### PROBLEM STATEMENT
Each line holding the word "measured" must appear in the answer, copied from the entries.
── PROVIDED MATERIAL ──
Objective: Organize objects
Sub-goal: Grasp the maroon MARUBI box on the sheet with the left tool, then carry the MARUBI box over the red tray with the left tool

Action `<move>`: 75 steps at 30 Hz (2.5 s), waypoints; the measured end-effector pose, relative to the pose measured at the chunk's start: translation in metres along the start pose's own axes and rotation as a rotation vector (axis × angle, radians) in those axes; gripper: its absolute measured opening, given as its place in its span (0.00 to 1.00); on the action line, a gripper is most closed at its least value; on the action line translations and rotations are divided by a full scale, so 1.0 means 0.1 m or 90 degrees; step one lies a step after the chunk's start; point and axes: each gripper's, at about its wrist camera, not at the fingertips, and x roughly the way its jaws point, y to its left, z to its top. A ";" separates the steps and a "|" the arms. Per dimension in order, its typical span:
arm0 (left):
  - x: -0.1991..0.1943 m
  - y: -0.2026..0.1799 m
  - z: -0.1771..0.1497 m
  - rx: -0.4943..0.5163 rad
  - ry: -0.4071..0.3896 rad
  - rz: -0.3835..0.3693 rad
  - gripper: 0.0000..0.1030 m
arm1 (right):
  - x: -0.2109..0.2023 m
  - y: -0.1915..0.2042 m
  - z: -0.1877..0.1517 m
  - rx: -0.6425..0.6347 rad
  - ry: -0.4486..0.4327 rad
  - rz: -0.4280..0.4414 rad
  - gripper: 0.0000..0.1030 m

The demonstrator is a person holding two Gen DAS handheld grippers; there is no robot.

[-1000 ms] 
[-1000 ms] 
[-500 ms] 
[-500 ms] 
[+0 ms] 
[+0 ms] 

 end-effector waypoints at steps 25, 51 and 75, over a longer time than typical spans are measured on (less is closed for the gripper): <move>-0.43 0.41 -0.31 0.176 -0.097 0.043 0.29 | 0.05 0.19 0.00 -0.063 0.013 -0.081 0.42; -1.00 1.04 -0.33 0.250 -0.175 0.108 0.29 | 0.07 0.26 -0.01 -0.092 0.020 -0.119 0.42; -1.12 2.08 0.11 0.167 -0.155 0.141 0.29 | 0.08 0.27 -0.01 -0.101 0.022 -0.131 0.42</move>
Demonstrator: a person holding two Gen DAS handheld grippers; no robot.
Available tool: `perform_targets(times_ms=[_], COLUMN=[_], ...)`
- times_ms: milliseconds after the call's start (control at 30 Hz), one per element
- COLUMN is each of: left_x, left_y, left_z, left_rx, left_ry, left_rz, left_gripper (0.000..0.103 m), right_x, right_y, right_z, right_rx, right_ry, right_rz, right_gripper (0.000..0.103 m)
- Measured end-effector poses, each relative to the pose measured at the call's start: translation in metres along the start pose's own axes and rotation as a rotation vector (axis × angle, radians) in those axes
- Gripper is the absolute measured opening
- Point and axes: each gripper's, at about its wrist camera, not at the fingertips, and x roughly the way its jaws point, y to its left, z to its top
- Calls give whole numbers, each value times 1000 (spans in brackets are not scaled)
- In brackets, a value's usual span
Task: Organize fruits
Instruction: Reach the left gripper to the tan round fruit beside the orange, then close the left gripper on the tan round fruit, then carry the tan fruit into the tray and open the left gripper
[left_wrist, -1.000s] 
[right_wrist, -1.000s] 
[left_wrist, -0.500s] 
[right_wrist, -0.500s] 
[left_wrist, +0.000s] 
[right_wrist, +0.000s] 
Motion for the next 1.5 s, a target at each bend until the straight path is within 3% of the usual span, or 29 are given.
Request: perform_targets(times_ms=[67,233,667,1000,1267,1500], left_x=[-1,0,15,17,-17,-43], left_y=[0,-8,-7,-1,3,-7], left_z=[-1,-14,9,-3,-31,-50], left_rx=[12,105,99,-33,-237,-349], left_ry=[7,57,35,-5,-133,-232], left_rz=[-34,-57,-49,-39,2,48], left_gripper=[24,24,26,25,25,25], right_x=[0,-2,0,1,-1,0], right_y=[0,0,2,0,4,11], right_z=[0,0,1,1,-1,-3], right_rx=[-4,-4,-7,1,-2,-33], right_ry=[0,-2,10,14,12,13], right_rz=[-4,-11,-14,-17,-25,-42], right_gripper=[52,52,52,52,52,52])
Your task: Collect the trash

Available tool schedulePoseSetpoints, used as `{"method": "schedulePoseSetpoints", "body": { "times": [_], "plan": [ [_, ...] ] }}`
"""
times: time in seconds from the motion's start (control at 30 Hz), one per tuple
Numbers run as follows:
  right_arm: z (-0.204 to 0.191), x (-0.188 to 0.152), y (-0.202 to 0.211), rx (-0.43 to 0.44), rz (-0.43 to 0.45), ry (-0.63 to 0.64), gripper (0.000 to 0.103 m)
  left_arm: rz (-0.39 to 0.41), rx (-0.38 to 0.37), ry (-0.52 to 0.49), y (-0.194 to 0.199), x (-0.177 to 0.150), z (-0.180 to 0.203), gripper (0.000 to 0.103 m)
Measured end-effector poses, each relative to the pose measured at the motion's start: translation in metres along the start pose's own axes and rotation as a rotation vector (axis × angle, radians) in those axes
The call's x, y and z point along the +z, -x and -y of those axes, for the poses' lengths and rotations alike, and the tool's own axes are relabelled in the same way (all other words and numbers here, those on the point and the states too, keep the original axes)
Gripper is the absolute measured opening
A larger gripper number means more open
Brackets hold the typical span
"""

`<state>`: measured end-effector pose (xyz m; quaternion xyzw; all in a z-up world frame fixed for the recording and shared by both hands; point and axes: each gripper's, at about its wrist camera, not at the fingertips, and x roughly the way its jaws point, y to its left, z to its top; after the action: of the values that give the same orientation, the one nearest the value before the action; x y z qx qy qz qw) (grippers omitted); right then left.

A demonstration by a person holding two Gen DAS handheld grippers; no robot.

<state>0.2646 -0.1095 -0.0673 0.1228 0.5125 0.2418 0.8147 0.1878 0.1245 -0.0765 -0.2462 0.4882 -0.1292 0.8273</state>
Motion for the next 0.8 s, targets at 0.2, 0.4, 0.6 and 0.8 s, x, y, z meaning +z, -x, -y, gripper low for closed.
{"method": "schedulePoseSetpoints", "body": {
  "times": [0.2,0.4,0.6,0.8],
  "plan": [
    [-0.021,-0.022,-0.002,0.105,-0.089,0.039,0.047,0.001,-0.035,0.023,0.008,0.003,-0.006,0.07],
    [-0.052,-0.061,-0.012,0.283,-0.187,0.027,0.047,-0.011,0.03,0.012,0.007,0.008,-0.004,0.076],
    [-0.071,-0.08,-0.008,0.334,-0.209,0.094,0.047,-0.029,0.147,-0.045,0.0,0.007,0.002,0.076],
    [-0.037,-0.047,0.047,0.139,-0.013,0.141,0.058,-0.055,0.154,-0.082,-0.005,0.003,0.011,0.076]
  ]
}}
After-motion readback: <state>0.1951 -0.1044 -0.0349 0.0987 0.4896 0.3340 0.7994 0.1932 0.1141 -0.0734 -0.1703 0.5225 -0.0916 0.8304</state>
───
### TASK SOLUTION
Action `<move>`: 75 steps at 30 Hz (2.5 s), waypoints; the measured end-effector pose, relative to the pose measured at the chunk's start: translation in metres along the start pose's own axes and rotation as a rotation vector (axis × angle, radians) in those axes; gripper: its absolute measured opening, given as its place in its span (0.00 to 1.00); on the action line, a gripper is most closed at its least value; on the action line translations and rotations are divided by a full scale, so 1.0 means 0.1 m or 90 degrees; step one lies a step after the chunk's start; point and axes: each gripper's, at about its wrist camera, not at the fingertips, and x roughly the way its jaws point, y to its left, z to its top. A ";" separates the steps and a "|" the arms. Per dimension in order, its typical span:
 end-effector waypoints at steps 25, 51 and 75, over a longer time than typical spans are measured on (less is closed for the gripper): <move>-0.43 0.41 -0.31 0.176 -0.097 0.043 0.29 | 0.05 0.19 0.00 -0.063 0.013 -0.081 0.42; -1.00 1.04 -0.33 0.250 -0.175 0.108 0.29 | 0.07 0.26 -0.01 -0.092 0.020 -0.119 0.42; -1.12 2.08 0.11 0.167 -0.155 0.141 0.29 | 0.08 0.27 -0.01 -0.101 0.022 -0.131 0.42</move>
- Measured end-effector poses, each relative to the pose measured at the call's start: translation in metres along the start pose's own axes and rotation as a rotation vector (axis × angle, radians) in those axes
- Gripper is the absolute measured opening
Measured end-effector poses, each relative to the pose measured at the motion's start: translation in metres along the start pose's own axes and rotation as a rotation vector (axis × angle, radians) in those axes
Gripper is the absolute measured opening
`<state>`: measured end-effector pose (xyz m; quaternion xyzw; all in a z-up world frame fixed for the recording and shared by both hands; point and axes: each gripper's, at about its wrist camera, not at the fingertips, and x roughly the way its jaws point, y to its left, z to its top; after the action: of the values that give the same orientation, the one nearest the value before the action; x y z qx qy qz qw) (grippers omitted); right then left.

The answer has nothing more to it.